*Aim of the exercise*. A picture-free, exact reproduction of the listing that follows is required.

*Given data*.

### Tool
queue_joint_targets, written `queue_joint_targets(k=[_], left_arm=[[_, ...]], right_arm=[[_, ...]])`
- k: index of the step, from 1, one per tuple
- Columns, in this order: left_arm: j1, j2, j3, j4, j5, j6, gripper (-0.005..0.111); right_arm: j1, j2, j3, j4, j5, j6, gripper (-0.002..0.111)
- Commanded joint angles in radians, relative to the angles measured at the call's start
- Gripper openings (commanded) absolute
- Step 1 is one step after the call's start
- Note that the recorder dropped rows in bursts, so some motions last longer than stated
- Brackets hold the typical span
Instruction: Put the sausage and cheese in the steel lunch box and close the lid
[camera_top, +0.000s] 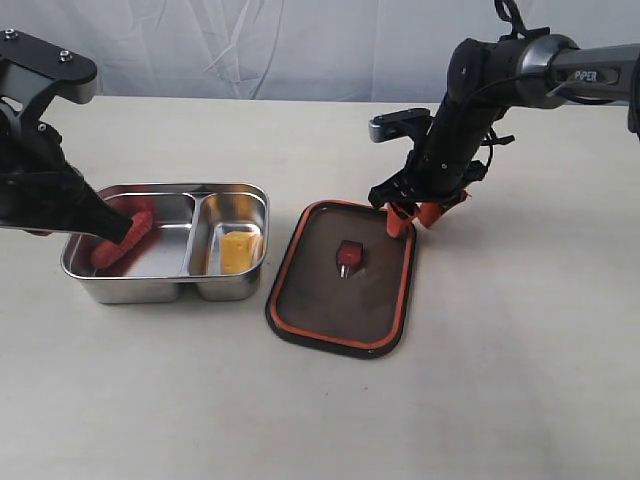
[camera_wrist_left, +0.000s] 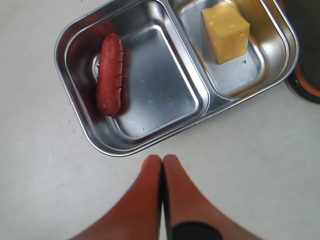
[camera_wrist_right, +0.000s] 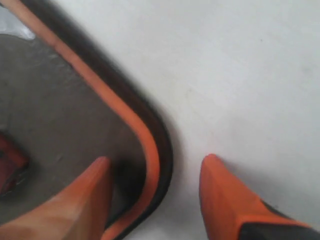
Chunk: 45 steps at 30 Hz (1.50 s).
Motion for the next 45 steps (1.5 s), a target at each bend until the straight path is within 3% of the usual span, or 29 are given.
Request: queue_joint_targets(k=[1,6,18,22,27,31,35,41,45], left_arm=[[0.002,-0.007,0.005,-0.007,-0.001,-0.002,0.0],[0.002,-0.007,0.005,-0.007,0.001,-0.002,0.0],[0.002,-0.007,0.005,-0.063,-0.005,-0.004,0.002],[0.012,-0.011,-0.003,-0.119,-0.071,0.003,0.014],[0.074,-0.013,-0.063,-0.225,-0.077,0.078,0.045],[0.167,-0.013,-0.088,-0.405,-0.062,0.228,0.059],[0.275,-0.012,-0.089,-0.746,-0.032,0.495,0.059],[0.42,0.067,-0.089,-1.08,0.11,0.753,0.059],[0.44,0.148,-0.089,-1.315,0.211,0.897,0.059]], right_arm=[[-0.005,0.02,-0.003,0.0,-0.009,-0.004,0.033],[-0.005,0.022,-0.003,0.0,-0.016,-0.004,-0.001],[-0.005,-0.047,-0.003,-0.021,0.007,-0.004,-0.001],[-0.005,-0.102,-0.003,-0.041,-0.012,-0.004,-0.001],[-0.024,-0.163,-0.003,-0.029,-0.039,-0.002,-0.001],[-0.041,-0.201,-0.003,0.028,-0.048,-0.006,-0.001],[-0.045,-0.23,-0.003,0.074,-0.054,-0.034,-0.001],[-0.045,-0.264,-0.003,0.218,-0.054,-0.125,-0.001],[-0.045,-0.264,-0.003,0.281,-0.052,-0.144,-0.001]])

*Solution for this problem*.
### Tool
queue_joint_targets, written `queue_joint_targets(k=[_], left_arm=[[_, ...]], right_arm=[[_, ...]])`
- k: index of the step, from 1, one per tuple
- Columns, in this order: left_arm: j1, j2, j3, j4, j5, j6, gripper (-0.005..0.111); right_arm: j1, j2, j3, j4, j5, j6, gripper (-0.002..0.111)
- Commanded joint angles in radians, relative to the angles measured at the call's start
- Gripper openings (commanded) absolute
- Step 1 is one step after the call's start
- Note that the recorder dropped rows in bursts, so some motions last longer than stated
- Brackets hold the typical span
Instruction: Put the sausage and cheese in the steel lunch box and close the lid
[camera_top, +0.000s] 
[camera_wrist_left, +0.000s] 
[camera_wrist_right, +0.000s] 
Chunk: 45 steps at 30 Hz (1.50 s).
Motion for the next 45 steps (1.5 s), a target at each bend until the straight path is within 3% of the usual span, or 29 are given.
Request: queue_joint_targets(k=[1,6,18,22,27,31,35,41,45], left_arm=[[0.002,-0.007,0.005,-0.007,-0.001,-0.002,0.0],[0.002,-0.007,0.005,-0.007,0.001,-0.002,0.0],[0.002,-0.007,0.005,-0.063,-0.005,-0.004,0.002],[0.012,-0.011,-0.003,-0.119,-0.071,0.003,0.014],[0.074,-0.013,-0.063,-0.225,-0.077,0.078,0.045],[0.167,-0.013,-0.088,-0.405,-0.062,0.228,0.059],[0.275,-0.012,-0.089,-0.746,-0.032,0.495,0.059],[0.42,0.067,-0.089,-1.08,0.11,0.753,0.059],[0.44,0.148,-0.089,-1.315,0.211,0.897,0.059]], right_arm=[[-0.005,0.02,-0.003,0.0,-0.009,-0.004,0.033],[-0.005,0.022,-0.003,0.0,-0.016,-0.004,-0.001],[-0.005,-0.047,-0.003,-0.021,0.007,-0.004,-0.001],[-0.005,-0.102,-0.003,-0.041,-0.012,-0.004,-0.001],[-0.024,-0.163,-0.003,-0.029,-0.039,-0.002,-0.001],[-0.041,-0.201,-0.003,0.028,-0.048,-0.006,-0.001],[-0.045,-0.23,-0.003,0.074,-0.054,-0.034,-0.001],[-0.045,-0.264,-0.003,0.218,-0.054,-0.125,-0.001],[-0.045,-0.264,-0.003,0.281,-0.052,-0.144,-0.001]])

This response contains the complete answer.